Hygienic toilets with uninterrupted power is needed
When Padma, a telephone operator, looks back on her pregnancy, it is her company's supportive role that she can recall promptly. Be it granting permission for monthly check-ups, allocating an exclusive space for breastfeeding her infant or identifying a room for her to lie down during spells of dizziness, the organisation had made suitable modifications in the workplace to enhance her comfort. “Such sensitivity from the organisation has only spurred me to increase my productivity and improve my performance, so much so that any extra effort from my side is done cheerfully,” she notes.
International Women's Day is a premise for celebrations in workplaces that have a substantial women populace. But if the spirit of the day is to be embodied over the year, introducing suitable modifications in the working environment that are inclusive of women's needs would be the answer to improving health of women employees.
Sanitation is a primary issue for many working women with a dire need for separate toilets that are hygienic, clean, have adequate lighting, ventilation and uninterrupted water supply. “Many women and girls shy away from using toilets at organisations and institutions citing lack of hygiene. This does not brood well as women are more vulnerable to urinary tract infections,” says Deepa Mukhundan, consultant obstetrician and gynaecologist, ABC Hospital.
Colleges and workplaces are just beginning to take the initiative to set up vending machines and incinerators to make availability and disposal of sanitary napkins easy for women. An in-house medical centre or proximate access to a doctor or nurse can provide a panacea for women-related complaints.

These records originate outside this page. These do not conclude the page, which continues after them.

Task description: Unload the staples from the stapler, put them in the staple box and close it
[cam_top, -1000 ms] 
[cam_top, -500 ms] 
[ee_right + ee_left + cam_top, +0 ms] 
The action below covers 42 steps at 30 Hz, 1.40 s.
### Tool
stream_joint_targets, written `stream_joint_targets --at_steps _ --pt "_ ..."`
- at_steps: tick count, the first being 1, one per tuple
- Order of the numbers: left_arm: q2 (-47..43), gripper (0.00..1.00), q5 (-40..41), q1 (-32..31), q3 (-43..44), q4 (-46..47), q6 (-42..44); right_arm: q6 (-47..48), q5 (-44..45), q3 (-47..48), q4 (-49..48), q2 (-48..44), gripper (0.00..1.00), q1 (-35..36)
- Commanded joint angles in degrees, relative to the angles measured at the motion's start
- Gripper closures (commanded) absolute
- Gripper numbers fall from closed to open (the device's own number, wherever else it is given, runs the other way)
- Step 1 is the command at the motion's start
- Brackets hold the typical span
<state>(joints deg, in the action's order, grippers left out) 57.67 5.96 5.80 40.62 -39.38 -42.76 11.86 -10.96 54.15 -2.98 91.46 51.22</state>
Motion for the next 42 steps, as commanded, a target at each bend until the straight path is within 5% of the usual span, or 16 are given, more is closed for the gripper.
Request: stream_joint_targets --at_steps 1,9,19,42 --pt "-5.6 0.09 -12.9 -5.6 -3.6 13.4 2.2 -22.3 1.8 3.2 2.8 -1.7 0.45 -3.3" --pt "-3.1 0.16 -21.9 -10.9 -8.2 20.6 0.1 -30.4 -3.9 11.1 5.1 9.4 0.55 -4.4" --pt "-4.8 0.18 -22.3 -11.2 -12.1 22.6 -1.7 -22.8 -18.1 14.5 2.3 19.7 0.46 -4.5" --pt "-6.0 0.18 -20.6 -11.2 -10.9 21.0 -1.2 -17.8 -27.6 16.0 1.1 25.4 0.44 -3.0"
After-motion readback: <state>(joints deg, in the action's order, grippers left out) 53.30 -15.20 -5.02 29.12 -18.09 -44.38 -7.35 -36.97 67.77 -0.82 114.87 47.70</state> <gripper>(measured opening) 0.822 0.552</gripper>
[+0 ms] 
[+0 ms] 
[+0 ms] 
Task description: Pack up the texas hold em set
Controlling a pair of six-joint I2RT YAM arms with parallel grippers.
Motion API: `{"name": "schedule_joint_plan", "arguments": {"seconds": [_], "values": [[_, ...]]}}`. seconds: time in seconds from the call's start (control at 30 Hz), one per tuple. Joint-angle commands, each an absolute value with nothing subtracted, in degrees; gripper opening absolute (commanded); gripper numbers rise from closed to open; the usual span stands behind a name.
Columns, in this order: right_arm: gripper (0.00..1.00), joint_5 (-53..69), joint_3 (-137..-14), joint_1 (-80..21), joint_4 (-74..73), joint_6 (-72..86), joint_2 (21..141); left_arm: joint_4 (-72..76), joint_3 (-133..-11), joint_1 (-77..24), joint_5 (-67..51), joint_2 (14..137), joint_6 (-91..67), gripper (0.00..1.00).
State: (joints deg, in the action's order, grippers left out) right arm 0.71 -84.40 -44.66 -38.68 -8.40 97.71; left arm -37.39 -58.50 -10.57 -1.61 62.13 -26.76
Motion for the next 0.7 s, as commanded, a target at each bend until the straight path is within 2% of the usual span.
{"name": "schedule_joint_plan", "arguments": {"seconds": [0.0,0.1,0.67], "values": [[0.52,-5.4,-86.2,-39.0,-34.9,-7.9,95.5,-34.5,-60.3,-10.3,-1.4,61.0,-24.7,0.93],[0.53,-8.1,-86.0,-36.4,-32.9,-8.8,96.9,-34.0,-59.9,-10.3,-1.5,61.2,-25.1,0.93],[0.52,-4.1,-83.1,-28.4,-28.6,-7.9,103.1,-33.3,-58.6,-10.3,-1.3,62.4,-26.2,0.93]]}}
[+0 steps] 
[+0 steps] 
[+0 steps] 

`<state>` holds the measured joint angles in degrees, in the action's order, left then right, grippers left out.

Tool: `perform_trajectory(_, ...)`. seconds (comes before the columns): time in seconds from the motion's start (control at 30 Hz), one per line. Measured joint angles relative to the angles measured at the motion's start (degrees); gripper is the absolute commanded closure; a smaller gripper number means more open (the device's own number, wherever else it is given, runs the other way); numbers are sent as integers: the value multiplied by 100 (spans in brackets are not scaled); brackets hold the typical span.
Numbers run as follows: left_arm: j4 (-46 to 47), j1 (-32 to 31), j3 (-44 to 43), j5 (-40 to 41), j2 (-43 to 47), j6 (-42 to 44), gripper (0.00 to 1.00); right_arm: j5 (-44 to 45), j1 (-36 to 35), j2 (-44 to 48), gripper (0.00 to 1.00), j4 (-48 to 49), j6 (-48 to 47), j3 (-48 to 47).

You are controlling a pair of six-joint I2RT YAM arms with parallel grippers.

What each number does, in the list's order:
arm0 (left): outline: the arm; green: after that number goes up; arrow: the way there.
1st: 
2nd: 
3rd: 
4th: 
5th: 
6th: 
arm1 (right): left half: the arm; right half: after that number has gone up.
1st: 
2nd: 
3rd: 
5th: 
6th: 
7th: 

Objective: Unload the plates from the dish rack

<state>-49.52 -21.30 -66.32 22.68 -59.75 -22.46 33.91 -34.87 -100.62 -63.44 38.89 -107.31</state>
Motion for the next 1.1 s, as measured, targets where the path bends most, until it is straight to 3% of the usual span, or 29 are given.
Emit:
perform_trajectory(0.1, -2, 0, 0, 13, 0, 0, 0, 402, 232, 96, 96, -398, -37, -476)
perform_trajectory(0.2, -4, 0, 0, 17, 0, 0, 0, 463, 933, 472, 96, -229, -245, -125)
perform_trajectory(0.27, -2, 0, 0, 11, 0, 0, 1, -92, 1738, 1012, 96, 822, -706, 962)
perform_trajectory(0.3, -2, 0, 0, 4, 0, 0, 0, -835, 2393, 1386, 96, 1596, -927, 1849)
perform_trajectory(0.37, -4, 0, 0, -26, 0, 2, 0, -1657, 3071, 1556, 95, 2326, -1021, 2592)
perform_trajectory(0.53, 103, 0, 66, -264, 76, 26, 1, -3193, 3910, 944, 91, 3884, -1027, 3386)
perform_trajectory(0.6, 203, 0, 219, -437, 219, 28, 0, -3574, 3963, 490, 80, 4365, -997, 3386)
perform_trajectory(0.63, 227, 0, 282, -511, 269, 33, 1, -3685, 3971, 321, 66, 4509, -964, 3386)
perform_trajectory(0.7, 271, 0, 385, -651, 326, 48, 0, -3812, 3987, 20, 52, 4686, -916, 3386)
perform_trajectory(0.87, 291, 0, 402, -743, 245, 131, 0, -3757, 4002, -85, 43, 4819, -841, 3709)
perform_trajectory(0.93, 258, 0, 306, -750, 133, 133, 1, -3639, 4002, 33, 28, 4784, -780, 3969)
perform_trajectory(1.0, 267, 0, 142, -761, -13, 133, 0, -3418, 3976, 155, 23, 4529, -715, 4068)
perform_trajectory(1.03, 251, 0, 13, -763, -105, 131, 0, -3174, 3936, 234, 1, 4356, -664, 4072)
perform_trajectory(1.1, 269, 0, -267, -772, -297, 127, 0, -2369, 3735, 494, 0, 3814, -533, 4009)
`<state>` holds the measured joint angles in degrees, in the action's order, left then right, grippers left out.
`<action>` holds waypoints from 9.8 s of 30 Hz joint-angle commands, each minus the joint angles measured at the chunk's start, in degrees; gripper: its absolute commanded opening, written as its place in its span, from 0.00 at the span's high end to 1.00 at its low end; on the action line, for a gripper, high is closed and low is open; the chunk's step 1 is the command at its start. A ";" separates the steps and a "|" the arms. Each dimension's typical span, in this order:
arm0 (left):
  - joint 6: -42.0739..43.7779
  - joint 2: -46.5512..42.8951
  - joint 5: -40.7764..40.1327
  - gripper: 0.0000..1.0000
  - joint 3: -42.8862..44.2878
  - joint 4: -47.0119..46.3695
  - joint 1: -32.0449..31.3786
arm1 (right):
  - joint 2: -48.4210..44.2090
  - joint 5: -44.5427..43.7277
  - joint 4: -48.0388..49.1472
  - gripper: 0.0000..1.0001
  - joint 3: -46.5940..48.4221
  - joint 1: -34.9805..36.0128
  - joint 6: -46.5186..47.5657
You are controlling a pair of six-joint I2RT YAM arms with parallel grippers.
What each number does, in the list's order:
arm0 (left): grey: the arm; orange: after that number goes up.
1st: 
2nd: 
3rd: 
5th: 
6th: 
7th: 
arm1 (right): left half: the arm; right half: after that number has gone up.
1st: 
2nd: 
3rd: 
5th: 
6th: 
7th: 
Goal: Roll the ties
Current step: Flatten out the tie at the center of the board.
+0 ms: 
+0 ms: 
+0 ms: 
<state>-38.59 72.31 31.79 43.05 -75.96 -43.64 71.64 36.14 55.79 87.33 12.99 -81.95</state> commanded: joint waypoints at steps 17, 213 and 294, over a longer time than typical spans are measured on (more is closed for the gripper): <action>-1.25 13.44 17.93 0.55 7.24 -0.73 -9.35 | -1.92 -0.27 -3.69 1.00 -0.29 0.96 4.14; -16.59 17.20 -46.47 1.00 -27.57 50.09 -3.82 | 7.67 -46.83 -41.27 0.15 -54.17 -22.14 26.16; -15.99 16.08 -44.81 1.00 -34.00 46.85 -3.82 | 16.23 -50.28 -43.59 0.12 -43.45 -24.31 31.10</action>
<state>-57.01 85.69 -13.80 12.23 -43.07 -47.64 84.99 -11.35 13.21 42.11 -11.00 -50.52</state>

Ergonomic furniture with back support can minimise orthopaedic complaints like spondylitis and back pain. Women confined to desk jobs are vulnerable to turn obese and suffer from related lifestyle complaints like hypertension and diabetes.
With working women unable to spare time for physical activity, a recreational area to workout , play a game or indulge in any form of physical activity for 15 minutes can provide beneficial in the long run, suggest medicos.
“Workplaces need to address post-partum depression as the time after pregnancy is the most stressful for a woman juggling childcare, domestic duties and work,” says Dr.Deepa. “Many women are compelled to quit their jobs as they are unable to care for children in the absence of facilities at workplaces.” A childcare unit with a caretaker on the premises where mothers can leave their infants can reduce mental stress for mothers. Even allocating a space for mothers to breastfeed infants can mutually benefit mother and child.
With most women reserving the three to six month maternity leave period for postnatal care, pregnancy is the time when sensitive workplace policies can come to the fore. Flexible working hours, permission for monthly medical check-ups, a place to retire during spells of illness can go a long way in making the nine month period comfortable.
Sensitivity on part of employers and colleagues to relieve women to satisfy hunger pangs or visit the restroom, both frequent during pregnancy, can also help.
Regular healthcare check-ups, screening for cervical and breast cancer and awareness programmes are also necessary.